The word "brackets" marks the lines to find; copy every such line from the data below.

(Given data Opens)

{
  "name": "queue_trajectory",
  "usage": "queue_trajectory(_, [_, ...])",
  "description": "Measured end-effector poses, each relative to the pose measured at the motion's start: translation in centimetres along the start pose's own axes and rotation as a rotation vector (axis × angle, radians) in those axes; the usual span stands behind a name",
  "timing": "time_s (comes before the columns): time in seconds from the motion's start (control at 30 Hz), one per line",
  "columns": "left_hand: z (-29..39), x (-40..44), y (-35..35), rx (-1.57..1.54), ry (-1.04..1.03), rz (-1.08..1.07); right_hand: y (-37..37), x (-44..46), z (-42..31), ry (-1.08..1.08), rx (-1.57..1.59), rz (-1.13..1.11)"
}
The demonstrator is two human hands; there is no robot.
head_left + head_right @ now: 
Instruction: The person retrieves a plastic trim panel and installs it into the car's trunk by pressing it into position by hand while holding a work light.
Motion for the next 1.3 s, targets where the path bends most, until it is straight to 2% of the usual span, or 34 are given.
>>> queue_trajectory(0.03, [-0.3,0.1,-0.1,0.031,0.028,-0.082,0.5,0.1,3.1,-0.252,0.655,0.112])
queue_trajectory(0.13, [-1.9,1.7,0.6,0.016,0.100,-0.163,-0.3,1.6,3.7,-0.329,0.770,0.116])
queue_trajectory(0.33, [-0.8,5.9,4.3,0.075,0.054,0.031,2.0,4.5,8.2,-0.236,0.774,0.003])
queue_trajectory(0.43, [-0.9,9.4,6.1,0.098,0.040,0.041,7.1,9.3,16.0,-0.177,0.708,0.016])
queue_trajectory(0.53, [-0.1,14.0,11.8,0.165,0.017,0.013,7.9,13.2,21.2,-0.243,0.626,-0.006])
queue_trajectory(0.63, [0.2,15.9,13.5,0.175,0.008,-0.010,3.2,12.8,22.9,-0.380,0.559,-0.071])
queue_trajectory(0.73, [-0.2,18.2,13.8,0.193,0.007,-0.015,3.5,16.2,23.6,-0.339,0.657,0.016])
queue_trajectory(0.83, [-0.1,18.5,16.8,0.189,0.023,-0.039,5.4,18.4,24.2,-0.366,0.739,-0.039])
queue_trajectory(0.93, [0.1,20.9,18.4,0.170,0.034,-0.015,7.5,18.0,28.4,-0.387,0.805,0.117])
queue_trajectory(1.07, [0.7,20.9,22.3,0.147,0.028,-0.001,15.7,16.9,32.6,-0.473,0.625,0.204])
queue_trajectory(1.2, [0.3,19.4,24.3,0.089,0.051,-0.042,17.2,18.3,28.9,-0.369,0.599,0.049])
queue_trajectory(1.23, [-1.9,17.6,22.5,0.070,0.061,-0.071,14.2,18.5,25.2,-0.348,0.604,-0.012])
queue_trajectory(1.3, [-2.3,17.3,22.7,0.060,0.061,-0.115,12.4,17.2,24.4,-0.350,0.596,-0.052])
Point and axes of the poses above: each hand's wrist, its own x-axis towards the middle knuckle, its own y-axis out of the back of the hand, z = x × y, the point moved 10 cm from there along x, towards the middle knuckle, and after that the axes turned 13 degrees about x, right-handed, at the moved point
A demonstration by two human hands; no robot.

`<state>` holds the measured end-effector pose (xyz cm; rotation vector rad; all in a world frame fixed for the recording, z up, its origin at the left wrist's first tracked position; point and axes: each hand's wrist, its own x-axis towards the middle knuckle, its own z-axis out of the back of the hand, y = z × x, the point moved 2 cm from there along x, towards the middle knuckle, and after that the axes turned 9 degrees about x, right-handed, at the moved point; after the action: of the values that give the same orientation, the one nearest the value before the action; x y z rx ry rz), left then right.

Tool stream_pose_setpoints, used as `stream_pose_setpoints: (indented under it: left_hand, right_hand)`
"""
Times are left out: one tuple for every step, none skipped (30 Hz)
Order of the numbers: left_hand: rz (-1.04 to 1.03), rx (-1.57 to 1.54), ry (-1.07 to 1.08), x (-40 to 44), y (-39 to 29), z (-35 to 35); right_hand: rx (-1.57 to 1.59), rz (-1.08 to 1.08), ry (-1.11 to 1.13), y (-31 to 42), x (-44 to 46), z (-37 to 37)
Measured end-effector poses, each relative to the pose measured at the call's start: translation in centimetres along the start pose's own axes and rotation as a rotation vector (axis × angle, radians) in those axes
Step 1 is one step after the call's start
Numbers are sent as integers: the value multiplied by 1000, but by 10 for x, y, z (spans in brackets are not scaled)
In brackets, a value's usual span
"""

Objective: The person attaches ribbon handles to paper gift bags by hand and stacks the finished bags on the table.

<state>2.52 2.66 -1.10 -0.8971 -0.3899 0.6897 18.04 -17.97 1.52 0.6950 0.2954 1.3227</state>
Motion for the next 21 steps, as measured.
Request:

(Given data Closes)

Task output:
Numbers are sent as integers: the value multiplied by 1000, but by 10 for x, y, z (spans in brackets are not scaled)
In brackets, a value's usual span

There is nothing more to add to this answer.